Safety professionals now have access to more data than ever before, including predictive, leading, and sensor data, and they recognize that risk is caused by more than just the human aspect.
Machine learning and AI technologies generate so much data that it’s difficult to see the forest for the trees. It is now the responsibility of a team of specialists to monitor, measure, prioritize, and understand where their safety measures will have the greatest impact.
They require data-driven technologies to precisely identify core causes, assess patterns, and determine which proactive approaches are most effective in driving safety performance.
When asked how they want to use data to improve safety performance, health and safety managers say they wish to:
Predict workplace injuries.
Monitor and benchmark their safety culture.
Improve their compliance.
They tie safety to productivity.
Data collection is currently a top goal for many organizations. This necessitates identifying any underused and underanalyzed data that you can. Because the data will be used to calculate the safety performance score, it must be complete and “clean.”
Data from enterprise resource planning systems, equipment maintenance systems, third-party information from weather reports, geospatial information from images, training records, and near-miss event reports are examples of data sources.
When the data is ready, the next step is to analyze and interpret the differences between leading and trailing indicators using:
A descriptive context in which data is utilized to describe what occurred.
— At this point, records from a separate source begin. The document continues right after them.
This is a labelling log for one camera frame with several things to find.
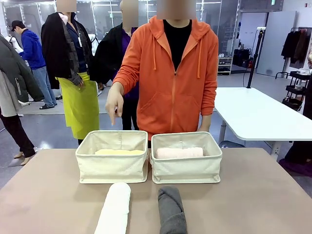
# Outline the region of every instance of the clothing rack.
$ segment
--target clothing rack
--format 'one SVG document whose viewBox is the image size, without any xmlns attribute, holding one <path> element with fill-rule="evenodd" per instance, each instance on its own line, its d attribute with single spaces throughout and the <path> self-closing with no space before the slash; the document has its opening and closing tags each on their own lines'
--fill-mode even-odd
<svg viewBox="0 0 312 234">
<path fill-rule="evenodd" d="M 294 29 L 299 29 L 299 30 L 300 30 L 300 29 L 305 29 L 306 31 L 309 29 L 309 30 L 311 31 L 311 35 L 312 35 L 312 27 L 293 27 L 293 28 L 291 28 L 290 32 L 292 32 Z M 284 71 L 285 71 L 285 67 L 286 67 L 286 62 L 287 62 L 287 59 L 286 59 L 285 62 L 284 62 L 283 71 L 277 73 L 276 76 L 275 76 L 275 79 L 277 78 L 277 75 L 278 75 L 278 74 L 282 74 L 282 75 L 287 74 L 287 76 L 289 76 L 289 73 L 284 72 Z"/>
</svg>

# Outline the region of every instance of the table leg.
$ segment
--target table leg
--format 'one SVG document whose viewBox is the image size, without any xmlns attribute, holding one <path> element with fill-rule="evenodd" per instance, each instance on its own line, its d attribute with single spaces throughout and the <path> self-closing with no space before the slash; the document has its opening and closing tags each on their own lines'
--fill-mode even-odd
<svg viewBox="0 0 312 234">
<path fill-rule="evenodd" d="M 223 120 L 220 128 L 219 143 L 224 141 L 225 130 L 226 130 L 226 122 Z"/>
<path fill-rule="evenodd" d="M 282 142 L 281 141 L 274 141 L 273 142 L 273 146 L 272 146 L 272 150 L 271 150 L 271 156 L 273 158 L 275 158 L 277 160 L 277 157 L 278 157 L 278 153 L 279 153 L 279 150 L 282 146 Z"/>
</svg>

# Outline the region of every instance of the black t-shirt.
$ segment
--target black t-shirt
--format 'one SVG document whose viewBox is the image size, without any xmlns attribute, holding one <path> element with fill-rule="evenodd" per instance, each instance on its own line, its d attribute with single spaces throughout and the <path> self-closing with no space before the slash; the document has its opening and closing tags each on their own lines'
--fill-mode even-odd
<svg viewBox="0 0 312 234">
<path fill-rule="evenodd" d="M 190 20 L 189 25 L 183 28 L 175 28 L 165 19 L 163 22 L 165 34 L 171 50 L 172 62 L 174 63 L 175 70 L 177 70 L 177 67 L 181 63 L 186 43 L 191 34 L 192 21 Z"/>
</svg>

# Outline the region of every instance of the blue jacket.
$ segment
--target blue jacket
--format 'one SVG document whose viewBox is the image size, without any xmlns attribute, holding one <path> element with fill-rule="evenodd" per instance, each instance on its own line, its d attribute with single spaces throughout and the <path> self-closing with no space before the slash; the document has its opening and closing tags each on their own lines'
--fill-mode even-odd
<svg viewBox="0 0 312 234">
<path fill-rule="evenodd" d="M 26 29 L 21 34 L 21 43 L 23 44 L 24 52 L 21 52 L 19 55 L 28 61 L 31 70 L 44 67 L 45 61 L 39 37 L 33 31 Z"/>
</svg>

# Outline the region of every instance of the orange hoodie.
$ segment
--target orange hoodie
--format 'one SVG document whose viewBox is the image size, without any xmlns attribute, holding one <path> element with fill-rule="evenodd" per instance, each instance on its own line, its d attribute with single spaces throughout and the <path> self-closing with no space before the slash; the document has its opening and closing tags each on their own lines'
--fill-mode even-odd
<svg viewBox="0 0 312 234">
<path fill-rule="evenodd" d="M 152 17 L 133 34 L 114 83 L 128 93 L 139 81 L 137 125 L 154 134 L 195 132 L 199 114 L 215 106 L 218 38 L 193 20 L 182 61 L 175 71 L 163 21 Z"/>
</svg>

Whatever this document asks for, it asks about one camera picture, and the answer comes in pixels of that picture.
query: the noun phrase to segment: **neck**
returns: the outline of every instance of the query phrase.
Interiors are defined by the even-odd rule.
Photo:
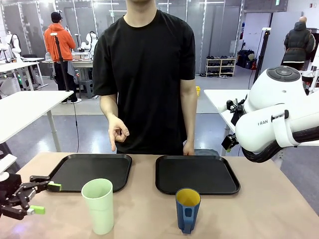
[[[127,13],[124,16],[125,22],[133,27],[142,27],[150,24],[156,15],[155,1],[133,2],[126,1]]]

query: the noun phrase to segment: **black tray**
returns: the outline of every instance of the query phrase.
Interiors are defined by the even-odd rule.
[[[61,192],[81,192],[87,182],[106,178],[113,184],[113,192],[127,183],[132,158],[119,154],[71,154],[63,158],[49,177],[62,185]]]
[[[231,195],[240,189],[227,160],[219,156],[162,156],[156,160],[155,185],[171,195],[181,188],[201,195]]]

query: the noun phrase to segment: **man's left hand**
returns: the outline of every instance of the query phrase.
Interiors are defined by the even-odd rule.
[[[194,142],[186,142],[183,148],[184,155],[195,155]]]

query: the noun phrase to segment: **white sneaker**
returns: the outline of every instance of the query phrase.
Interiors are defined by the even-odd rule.
[[[82,101],[82,99],[78,98],[78,100],[76,102],[71,102],[71,104],[76,104],[76,103],[79,103],[81,101]]]

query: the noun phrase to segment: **cup rim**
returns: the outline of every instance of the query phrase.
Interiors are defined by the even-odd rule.
[[[193,188],[181,188],[181,189],[179,189],[177,192],[176,192],[176,194],[175,194],[175,200],[176,201],[178,201],[177,200],[177,194],[178,194],[178,192],[180,191],[180,190],[183,190],[183,189],[190,189],[190,190],[193,190],[193,191],[195,191],[196,193],[198,193],[199,194],[199,202],[198,202],[198,204],[196,204],[195,206],[197,206],[197,205],[199,205],[200,204],[200,202],[201,202],[201,196],[200,196],[200,193],[199,192],[197,192],[195,189],[193,189]]]
[[[109,191],[107,194],[105,194],[105,195],[103,195],[102,197],[99,197],[99,198],[88,198],[88,197],[86,197],[86,196],[83,194],[83,188],[84,188],[88,183],[91,183],[91,182],[96,181],[96,180],[101,180],[101,179],[102,179],[102,180],[105,180],[105,181],[107,181],[107,182],[109,182],[109,183],[111,183],[111,189],[110,189],[110,191]],[[84,186],[83,186],[82,189],[81,189],[81,195],[82,195],[82,197],[84,197],[85,199],[89,199],[89,200],[98,200],[98,199],[107,197],[107,196],[108,196],[110,193],[112,193],[112,192],[113,192],[113,183],[112,183],[110,180],[106,179],[106,178],[96,178],[96,179],[93,179],[93,180],[87,182],[86,184],[84,184]]]

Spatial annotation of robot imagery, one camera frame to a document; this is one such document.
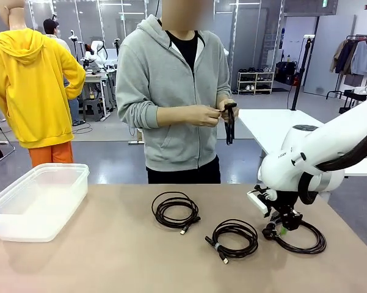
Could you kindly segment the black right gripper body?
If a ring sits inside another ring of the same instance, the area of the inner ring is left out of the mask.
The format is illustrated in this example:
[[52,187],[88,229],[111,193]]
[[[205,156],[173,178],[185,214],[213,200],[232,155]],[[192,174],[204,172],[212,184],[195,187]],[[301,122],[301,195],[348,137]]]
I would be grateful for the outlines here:
[[277,199],[273,201],[273,208],[282,215],[291,213],[298,199],[298,193],[279,190],[276,193]]

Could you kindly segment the person's left hand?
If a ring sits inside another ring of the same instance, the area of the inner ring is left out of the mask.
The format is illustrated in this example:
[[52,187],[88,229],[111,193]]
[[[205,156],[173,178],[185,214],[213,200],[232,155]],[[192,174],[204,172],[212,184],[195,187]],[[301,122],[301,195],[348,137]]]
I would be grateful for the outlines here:
[[231,99],[231,98],[227,98],[226,96],[219,96],[217,98],[217,108],[218,110],[221,111],[221,117],[224,120],[224,122],[228,122],[229,118],[228,118],[228,111],[225,110],[225,105],[227,104],[233,104],[235,102],[235,100]]

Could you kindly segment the person's right hand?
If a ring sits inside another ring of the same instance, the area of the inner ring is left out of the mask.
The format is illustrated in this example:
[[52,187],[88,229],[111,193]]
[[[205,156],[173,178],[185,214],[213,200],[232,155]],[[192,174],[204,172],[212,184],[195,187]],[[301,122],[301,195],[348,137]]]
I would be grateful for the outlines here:
[[220,110],[204,105],[184,106],[178,109],[180,121],[194,126],[215,127],[221,116]]

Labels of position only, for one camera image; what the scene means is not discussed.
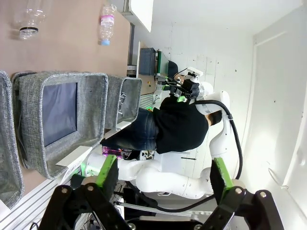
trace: wooden table
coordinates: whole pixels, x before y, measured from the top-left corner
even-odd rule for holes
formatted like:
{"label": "wooden table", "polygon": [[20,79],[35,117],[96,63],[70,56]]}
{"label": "wooden table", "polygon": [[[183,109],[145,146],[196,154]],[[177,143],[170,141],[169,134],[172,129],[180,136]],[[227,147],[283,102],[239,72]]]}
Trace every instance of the wooden table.
{"label": "wooden table", "polygon": [[[25,70],[71,70],[126,76],[130,23],[115,15],[110,46],[98,45],[101,0],[54,0],[35,38],[18,39],[12,0],[0,1],[0,69],[9,75]],[[45,181],[36,170],[22,168],[24,194]]]}

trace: plastic bottle
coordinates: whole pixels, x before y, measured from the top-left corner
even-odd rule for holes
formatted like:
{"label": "plastic bottle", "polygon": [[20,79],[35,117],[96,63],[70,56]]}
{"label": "plastic bottle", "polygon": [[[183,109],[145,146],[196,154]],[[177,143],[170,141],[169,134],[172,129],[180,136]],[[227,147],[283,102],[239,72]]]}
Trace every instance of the plastic bottle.
{"label": "plastic bottle", "polygon": [[116,6],[108,2],[103,4],[100,11],[100,24],[98,28],[99,44],[110,45],[110,38],[113,36],[114,13]]}
{"label": "plastic bottle", "polygon": [[16,0],[15,23],[19,37],[28,39],[38,33],[38,25],[51,10],[53,0]]}

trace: black cable
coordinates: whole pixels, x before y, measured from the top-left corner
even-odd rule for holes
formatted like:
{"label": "black cable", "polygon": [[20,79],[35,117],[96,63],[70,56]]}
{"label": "black cable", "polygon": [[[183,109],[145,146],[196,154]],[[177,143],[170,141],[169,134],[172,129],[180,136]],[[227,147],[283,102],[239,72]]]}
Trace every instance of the black cable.
{"label": "black cable", "polygon": [[114,195],[118,195],[118,196],[121,196],[121,197],[124,197],[124,193],[120,193],[120,192],[113,192]]}
{"label": "black cable", "polygon": [[178,72],[178,73],[175,73],[173,78],[175,79],[175,76],[176,76],[177,74],[180,74],[181,72],[183,72],[183,71],[185,71],[185,70],[187,70],[187,69],[188,69],[188,68],[185,68],[184,70],[182,70],[182,71],[180,71],[180,72]]}
{"label": "black cable", "polygon": [[238,149],[238,154],[239,154],[239,169],[238,169],[238,173],[236,175],[236,179],[238,180],[241,176],[241,173],[242,173],[243,155],[242,155],[242,149],[241,149],[241,145],[240,145],[238,132],[236,130],[236,125],[233,121],[233,118],[232,118],[232,115],[231,115],[229,109],[222,102],[216,101],[216,100],[196,101],[194,104],[216,104],[216,105],[220,106],[221,108],[223,108],[225,110],[226,114],[228,115],[229,122],[230,122],[232,129],[233,129],[235,140],[236,140],[236,148]]}
{"label": "black cable", "polygon": [[122,184],[117,184],[117,185],[120,185],[120,189],[117,189],[116,192],[113,191],[113,195],[112,195],[112,197],[111,197],[111,200],[115,197],[115,195],[117,195],[117,194],[116,194],[117,192],[120,192],[120,191],[121,191],[121,189],[122,189],[122,187],[123,187]]}
{"label": "black cable", "polygon": [[34,226],[36,226],[37,229],[38,229],[38,224],[36,224],[35,222],[33,222],[33,223],[31,224],[30,230],[32,230],[32,229],[34,228]]}
{"label": "black cable", "polygon": [[180,89],[181,91],[183,91],[183,92],[187,92],[184,88],[182,88],[181,86],[177,86],[176,84],[171,84],[171,83],[173,83],[172,81],[170,81],[170,82],[165,82],[167,85],[169,85],[169,86],[175,86],[177,89]]}
{"label": "black cable", "polygon": [[156,98],[156,99],[153,101],[153,104],[155,104],[155,102],[156,102],[157,100],[159,100],[159,99],[160,99],[160,97]]}
{"label": "black cable", "polygon": [[[236,126],[235,123],[233,121],[232,115],[229,111],[229,109],[220,101],[216,101],[216,100],[204,100],[204,101],[196,101],[194,104],[216,104],[218,106],[220,106],[221,108],[223,108],[226,112],[226,114],[228,115],[229,118],[229,122],[230,125],[233,129],[234,132],[234,136],[235,136],[235,140],[236,140],[236,147],[238,149],[238,154],[239,154],[239,169],[238,169],[238,173],[236,175],[236,179],[238,180],[241,176],[242,173],[242,168],[243,168],[243,156],[242,156],[242,149],[241,149],[241,145],[240,145],[240,140],[238,137],[238,132],[236,130]],[[209,200],[212,200],[214,198],[214,194],[204,198],[201,201],[198,201],[190,206],[184,207],[184,208],[179,208],[179,209],[168,209],[168,208],[163,208],[163,207],[159,207],[157,204],[155,204],[153,201],[151,201],[151,199],[149,199],[148,197],[146,197],[144,194],[142,194],[138,188],[136,188],[133,184],[131,184],[131,182],[126,181],[126,184],[137,194],[139,195],[139,197],[145,201],[147,204],[149,204],[151,207],[156,208],[160,211],[163,212],[170,212],[170,213],[177,213],[177,212],[184,212],[184,211],[188,211],[194,207],[197,207],[203,203],[206,203]]]}
{"label": "black cable", "polygon": [[126,152],[126,153],[132,153],[132,151],[125,151],[123,149],[120,149],[122,152]]}
{"label": "black cable", "polygon": [[179,208],[179,209],[168,209],[168,208],[163,208],[163,207],[159,207],[156,203],[154,203],[151,199],[149,199],[148,197],[146,197],[143,193],[140,193],[139,189],[137,187],[135,187],[133,184],[131,184],[130,181],[126,181],[126,184],[143,200],[145,201],[147,204],[150,205],[150,207],[156,208],[160,211],[163,212],[170,212],[170,213],[177,213],[177,212],[185,212],[188,211],[194,207],[197,207],[203,203],[206,203],[209,200],[212,200],[214,198],[214,195],[211,195],[209,197],[204,198],[201,201],[196,202],[195,204],[192,204],[190,206],[187,207],[183,207],[183,208]]}
{"label": "black cable", "polygon": [[88,214],[87,221],[83,224],[84,229],[87,229],[87,227],[85,227],[85,225],[91,220],[90,215],[91,215],[91,213]]}

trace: person
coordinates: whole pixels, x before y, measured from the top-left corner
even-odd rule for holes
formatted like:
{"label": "person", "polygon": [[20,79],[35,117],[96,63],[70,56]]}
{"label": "person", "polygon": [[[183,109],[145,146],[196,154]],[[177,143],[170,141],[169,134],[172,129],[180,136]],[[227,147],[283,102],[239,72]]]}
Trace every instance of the person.
{"label": "person", "polygon": [[222,111],[201,114],[194,104],[165,98],[153,112],[139,108],[132,124],[101,144],[113,149],[156,150],[157,153],[183,152],[197,148],[208,128],[222,120]]}

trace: black t-shirt
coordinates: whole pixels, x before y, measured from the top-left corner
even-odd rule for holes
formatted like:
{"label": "black t-shirt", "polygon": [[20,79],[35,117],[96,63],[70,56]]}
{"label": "black t-shirt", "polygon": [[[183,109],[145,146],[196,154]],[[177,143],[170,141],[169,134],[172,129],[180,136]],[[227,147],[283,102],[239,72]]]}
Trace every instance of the black t-shirt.
{"label": "black t-shirt", "polygon": [[174,96],[163,100],[160,109],[153,109],[156,125],[157,152],[183,152],[202,144],[209,125],[194,104],[177,102]]}

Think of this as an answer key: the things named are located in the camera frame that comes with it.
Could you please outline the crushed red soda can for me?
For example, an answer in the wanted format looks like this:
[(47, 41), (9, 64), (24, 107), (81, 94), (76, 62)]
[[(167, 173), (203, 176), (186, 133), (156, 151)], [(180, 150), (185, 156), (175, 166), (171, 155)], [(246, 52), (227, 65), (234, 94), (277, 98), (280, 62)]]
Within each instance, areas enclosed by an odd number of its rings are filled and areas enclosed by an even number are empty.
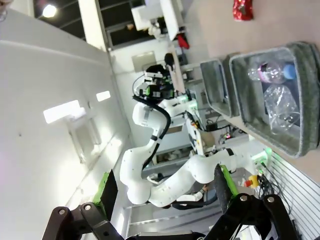
[(238, 22), (253, 20), (253, 0), (234, 0), (232, 15)]

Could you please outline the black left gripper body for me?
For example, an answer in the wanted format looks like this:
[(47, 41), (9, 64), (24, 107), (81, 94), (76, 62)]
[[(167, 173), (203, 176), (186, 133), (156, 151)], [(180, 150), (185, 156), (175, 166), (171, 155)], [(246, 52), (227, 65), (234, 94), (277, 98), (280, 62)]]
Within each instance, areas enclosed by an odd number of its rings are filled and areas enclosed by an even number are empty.
[(175, 89), (168, 77), (146, 76), (138, 87), (138, 95), (150, 100), (170, 100), (175, 97)]

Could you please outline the red yellow emergency stop button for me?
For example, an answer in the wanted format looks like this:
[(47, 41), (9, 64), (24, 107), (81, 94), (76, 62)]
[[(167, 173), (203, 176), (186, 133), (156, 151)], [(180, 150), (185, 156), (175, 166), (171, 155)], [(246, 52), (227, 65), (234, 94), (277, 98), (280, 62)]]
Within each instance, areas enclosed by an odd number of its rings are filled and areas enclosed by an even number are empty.
[(244, 182), (244, 186), (247, 188), (257, 188), (260, 185), (259, 183), (259, 176), (258, 175), (251, 175), (248, 180)]

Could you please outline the slotted aluminium panel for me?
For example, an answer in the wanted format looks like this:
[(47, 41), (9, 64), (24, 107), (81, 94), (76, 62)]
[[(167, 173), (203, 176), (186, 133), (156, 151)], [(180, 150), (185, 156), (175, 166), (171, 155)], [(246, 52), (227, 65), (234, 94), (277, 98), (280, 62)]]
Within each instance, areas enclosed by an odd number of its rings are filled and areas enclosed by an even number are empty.
[(267, 167), (287, 200), (286, 208), (302, 238), (320, 237), (320, 185), (274, 152), (270, 152)]

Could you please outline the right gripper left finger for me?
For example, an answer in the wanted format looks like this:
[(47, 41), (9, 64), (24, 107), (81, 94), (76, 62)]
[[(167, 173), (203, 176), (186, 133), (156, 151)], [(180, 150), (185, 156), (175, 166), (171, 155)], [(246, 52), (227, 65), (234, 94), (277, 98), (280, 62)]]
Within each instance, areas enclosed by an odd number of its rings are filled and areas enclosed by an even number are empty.
[(111, 223), (118, 194), (114, 172), (105, 172), (92, 201), (71, 210), (53, 209), (48, 221), (48, 240), (81, 240), (93, 234), (96, 240), (124, 240)]

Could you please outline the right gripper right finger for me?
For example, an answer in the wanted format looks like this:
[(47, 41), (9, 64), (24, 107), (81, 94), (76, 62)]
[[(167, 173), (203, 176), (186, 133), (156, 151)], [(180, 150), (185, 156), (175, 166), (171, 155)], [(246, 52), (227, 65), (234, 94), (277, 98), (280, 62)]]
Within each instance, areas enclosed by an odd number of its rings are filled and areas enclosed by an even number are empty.
[(240, 193), (225, 165), (214, 169), (213, 186), (222, 215), (204, 240), (235, 240), (242, 226), (253, 226), (261, 240), (298, 240), (298, 234), (282, 199)]

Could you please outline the clear bottle with pink label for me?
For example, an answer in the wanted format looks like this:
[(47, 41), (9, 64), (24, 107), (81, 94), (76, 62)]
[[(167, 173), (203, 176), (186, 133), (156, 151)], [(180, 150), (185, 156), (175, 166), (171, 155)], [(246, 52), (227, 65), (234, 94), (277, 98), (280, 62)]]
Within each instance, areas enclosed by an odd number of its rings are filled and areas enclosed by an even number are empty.
[(252, 81), (269, 84), (283, 84), (297, 78), (295, 64), (280, 60), (254, 62), (248, 67), (247, 75)]

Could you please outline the round ceiling light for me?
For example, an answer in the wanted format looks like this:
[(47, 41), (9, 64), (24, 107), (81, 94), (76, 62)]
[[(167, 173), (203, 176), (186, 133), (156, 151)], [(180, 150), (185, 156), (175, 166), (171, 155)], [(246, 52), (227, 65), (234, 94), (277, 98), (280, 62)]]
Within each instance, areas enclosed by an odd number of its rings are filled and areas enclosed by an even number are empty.
[(57, 7), (52, 4), (47, 4), (42, 11), (42, 16), (45, 18), (53, 18), (56, 13)]

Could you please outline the red cloth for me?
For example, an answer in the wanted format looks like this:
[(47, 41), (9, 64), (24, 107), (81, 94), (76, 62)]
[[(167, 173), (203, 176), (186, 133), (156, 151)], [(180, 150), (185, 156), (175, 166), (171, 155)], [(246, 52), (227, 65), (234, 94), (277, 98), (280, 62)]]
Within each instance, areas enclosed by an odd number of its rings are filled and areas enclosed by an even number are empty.
[(181, 48), (187, 49), (187, 50), (190, 48), (190, 45), (189, 45), (189, 43), (188, 43), (188, 41), (187, 41), (187, 38), (186, 38), (186, 36), (185, 36), (184, 33), (178, 34), (178, 35), (176, 36), (176, 38), (177, 38), (177, 41), (178, 41), (178, 45), (179, 45)]

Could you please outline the white desk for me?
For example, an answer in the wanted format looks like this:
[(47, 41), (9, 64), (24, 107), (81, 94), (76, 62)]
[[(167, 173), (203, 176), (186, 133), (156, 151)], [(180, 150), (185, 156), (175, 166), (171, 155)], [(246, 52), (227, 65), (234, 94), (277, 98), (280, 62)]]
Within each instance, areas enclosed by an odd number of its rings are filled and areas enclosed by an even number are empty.
[(180, 28), (184, 26), (182, 17), (182, 1), (181, 0), (160, 0), (160, 7), (163, 13), (169, 39), (173, 41)]

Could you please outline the grey fabric basket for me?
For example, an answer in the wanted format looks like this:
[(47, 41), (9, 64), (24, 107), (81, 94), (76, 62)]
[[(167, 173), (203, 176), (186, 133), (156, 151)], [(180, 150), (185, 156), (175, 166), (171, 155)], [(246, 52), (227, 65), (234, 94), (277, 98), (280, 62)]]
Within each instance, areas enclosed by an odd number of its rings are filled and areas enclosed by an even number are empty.
[[(251, 80), (247, 75), (252, 63), (270, 60), (293, 62), (296, 79), (287, 86), (299, 108), (300, 121), (282, 134), (273, 134), (264, 103), (264, 92), (275, 83)], [(315, 150), (320, 143), (320, 50), (305, 41), (256, 52), (237, 54), (229, 60), (240, 117), (245, 126), (264, 141), (292, 158)]]
[(239, 116), (235, 88), (229, 67), (231, 56), (200, 63), (204, 90), (209, 106), (229, 118)]

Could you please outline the clear plastic cup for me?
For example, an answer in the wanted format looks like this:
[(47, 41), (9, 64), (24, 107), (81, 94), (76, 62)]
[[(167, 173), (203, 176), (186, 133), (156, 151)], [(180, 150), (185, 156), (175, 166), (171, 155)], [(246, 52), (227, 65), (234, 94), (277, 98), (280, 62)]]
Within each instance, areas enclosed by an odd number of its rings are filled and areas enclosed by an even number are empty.
[(300, 121), (300, 109), (287, 86), (271, 84), (264, 92), (263, 99), (274, 135), (288, 131)]

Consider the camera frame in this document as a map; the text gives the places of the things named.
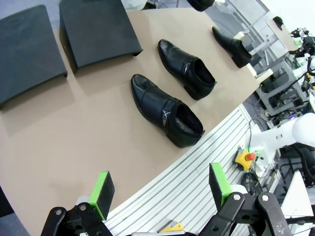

A diagnostic tool capable of explaining why something occurred (by looking at leading and lagging indicators)
Predictive analytics is the use of variables to test the hypothesis of what will happen.
The data is presented in a prescriptive manner in order to determine tactical instructions on the measures to be taken to avert an incident.
Fortunately, technology is here to assist. On the market, there are several data analytics solutions and business intelligence services that predict safety outcomes and prospective safety hazards.
When concerns are identified, correction can begin with focused activities and devoted resources. These results can be used to improve operational efficiencies and safety performance. According to research, organizations still have a long way to go before integrating leading indicators when measuring safety performance.